Secretary DEUTCH (same hearing): "There is another solution to this problem, and that is to have more money for defense."

NARRATOR: Some Pentagon watchers say the military already spends too much.

Senator DALE BUMPERS (D-AR): People should never forget that we spend more on defense than the entire rest of the world combined. You think of that.

NARRATOR: The Soviet Union is history. Russia now our ally. With no comparable enemy to compete with, why does the Defense Department still plan on buying scores of new weapons? Is America in an arms race with itself?

["AMERICA'S DEFENSE MONITOR" program introduction.]

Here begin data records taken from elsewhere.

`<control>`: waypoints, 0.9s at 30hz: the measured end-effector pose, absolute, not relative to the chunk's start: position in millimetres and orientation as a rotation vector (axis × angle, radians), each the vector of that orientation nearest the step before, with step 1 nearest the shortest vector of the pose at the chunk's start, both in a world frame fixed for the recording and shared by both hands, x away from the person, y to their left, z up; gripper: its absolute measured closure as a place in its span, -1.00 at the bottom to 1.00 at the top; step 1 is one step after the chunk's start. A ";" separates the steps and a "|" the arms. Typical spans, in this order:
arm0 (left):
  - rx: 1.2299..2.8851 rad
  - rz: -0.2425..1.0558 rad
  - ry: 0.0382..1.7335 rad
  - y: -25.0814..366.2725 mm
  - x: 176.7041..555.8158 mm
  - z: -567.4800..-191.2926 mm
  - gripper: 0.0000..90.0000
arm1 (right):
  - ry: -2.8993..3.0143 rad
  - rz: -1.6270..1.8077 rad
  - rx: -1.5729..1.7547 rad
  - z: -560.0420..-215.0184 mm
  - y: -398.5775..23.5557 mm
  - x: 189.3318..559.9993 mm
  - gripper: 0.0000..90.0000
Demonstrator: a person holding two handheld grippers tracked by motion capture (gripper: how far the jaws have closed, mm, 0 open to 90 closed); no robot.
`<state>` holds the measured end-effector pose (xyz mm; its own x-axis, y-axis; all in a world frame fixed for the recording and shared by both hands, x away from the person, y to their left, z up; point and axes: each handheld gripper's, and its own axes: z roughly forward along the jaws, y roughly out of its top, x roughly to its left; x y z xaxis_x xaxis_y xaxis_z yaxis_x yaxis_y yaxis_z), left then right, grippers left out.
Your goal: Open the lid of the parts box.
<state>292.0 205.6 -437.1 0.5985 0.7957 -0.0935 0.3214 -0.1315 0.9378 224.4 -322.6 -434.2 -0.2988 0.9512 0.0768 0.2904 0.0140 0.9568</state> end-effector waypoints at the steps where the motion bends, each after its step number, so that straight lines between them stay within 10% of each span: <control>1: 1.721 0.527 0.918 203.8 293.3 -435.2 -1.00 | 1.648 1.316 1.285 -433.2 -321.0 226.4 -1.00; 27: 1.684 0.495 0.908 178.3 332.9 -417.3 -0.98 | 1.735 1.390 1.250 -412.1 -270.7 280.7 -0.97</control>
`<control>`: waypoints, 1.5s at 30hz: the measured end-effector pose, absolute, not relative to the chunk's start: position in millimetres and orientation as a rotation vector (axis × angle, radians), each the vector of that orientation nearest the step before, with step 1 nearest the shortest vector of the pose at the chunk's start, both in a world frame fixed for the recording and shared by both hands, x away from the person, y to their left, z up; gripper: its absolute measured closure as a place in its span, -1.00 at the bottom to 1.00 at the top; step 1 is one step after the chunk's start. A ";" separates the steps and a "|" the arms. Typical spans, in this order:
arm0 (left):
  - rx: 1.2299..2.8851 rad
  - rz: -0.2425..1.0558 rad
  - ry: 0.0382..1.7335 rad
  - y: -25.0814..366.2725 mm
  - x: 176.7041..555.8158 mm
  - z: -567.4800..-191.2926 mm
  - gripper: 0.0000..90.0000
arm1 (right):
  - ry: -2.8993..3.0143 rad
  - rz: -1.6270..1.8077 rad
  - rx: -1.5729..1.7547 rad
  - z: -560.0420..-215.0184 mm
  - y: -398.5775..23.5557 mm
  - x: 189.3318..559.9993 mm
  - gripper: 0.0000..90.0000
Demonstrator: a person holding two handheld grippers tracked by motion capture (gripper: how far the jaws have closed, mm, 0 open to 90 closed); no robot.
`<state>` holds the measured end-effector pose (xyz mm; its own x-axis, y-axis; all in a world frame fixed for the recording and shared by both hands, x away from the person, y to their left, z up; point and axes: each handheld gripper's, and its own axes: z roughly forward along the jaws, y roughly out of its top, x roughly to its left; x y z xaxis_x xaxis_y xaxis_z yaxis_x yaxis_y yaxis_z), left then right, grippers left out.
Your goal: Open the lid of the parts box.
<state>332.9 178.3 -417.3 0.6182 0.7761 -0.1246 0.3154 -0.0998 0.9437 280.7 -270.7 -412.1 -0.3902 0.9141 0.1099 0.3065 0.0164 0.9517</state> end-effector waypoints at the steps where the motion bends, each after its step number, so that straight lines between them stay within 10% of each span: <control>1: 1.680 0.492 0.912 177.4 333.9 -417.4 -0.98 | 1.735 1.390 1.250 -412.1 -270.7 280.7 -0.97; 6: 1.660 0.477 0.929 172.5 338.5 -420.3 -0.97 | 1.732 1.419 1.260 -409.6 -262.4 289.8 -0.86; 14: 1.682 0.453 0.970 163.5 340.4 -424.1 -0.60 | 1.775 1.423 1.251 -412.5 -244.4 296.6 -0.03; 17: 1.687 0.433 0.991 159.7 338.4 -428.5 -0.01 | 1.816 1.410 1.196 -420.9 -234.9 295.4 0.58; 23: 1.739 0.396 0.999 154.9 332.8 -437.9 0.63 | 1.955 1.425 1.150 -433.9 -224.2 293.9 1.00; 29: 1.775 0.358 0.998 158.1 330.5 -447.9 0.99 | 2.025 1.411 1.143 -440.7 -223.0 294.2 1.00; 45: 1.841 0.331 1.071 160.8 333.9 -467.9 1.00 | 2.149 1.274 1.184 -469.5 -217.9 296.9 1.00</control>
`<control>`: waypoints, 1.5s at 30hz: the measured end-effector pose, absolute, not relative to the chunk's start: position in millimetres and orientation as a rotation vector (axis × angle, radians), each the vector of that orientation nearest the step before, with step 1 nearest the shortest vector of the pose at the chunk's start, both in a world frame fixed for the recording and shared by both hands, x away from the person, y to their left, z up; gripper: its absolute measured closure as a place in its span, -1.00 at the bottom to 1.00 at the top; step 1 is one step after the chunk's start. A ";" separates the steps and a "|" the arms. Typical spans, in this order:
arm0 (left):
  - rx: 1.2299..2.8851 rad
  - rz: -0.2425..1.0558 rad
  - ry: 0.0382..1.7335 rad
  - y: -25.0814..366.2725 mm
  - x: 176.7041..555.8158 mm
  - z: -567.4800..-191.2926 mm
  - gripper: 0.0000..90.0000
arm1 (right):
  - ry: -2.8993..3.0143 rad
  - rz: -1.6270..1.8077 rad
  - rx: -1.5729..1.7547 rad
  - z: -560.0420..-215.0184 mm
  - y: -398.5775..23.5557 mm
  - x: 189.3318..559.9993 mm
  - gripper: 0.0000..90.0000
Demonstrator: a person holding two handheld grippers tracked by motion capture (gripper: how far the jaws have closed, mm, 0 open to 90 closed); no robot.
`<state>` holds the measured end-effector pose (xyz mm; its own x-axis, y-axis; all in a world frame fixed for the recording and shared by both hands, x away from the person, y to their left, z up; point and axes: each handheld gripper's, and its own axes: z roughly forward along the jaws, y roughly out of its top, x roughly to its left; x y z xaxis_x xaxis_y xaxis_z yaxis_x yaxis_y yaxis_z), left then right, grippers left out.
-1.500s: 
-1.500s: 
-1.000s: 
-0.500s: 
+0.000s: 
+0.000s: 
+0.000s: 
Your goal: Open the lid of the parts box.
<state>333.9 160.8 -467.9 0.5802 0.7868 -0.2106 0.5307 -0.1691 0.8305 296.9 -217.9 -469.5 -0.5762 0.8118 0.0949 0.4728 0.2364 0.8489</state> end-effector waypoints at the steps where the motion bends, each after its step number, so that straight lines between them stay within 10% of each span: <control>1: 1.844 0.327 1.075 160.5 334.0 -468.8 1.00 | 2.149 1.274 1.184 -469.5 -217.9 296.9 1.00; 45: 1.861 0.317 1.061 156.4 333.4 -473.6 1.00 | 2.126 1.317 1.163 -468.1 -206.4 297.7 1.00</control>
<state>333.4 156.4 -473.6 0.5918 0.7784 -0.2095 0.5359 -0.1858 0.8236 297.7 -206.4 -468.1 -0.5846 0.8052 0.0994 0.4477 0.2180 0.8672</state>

SHIP CHRISTENING CEREMONY: "In the name of the United States of America, I christen thee 'Woodrow Wilson.'"

NARRATOR: During the Cold War the United States and the Soviet Union were in an ever escalating arms race. Each country sought to build newer and better weapons to counter the other. Now that the Cold War is over, Russia's military is in shambles and no other countries are building weapons that come close to matching the quality and quantity of America's armaments.

LES ASPIN, former Secretary of Defense: "The Clinton administration defense program that we are going to talk about today is based upon tomorrow's requirements."

NARRATOR: The Pentagon's blueprint for the future does call for reducing the number of Army divisions, Navy ships and submarines, and Air Force wings. But the Pentagon is still planning to buy scores of new, very expensive weapons.

Secretary PERRY (DoD press conference, 7 February '94): "Let me now go to the modernization program."

NARRATOR: Every service has a shopping list: ...The Army wants to buy about 2000 new Comanche helicopters....The Navy wants a new aircraft carrier, 1000 F/A-18E/F airplanes, 28 Arlie Burke destroyers, and other Seawolf attack submarine and an undetermined number of follow-on attack subs....The Marines want to buy 425 F-22 tilt rotor aircraft....And the Air Force wants 442 F-22 fighters and 120 C-17 cargo planes.

Over the next five years, Defense Department officials are planning to spend $1.3 trillion, or around $13,000 for every household in America, to support US forces ready to fight two Desert Storm-size wars at the same time anywhere in the world and without the help of allies. The trouble is even $1.3 trillion may not be enough to buy all the things the military wants to be ready for two wars.

Last year the General Accounting Office, Congress's investigative arm, estimated that the Pentagon had grossly underestimated how much it would cost to do all the things the Pentagon was planning. In a stinging report, the GAO revealed that if current Defense Department plans are carried out, it will cost an additional 150 billion dollars.

Senator CHARLES GRASSLEY (R-IA): They have overprogrammed for what's in the budget. There's no real relationship between their five-year defense plan and what they have programmed.

NARRATOR: Senator Charles Grassley commissioned the GAO study and has been a leader in calling for military spending reform.

Senator GRASSLEY: And it's just a case of there's got to be more effort on the part of the Defense Department to come down with their programming so it fits into the budget.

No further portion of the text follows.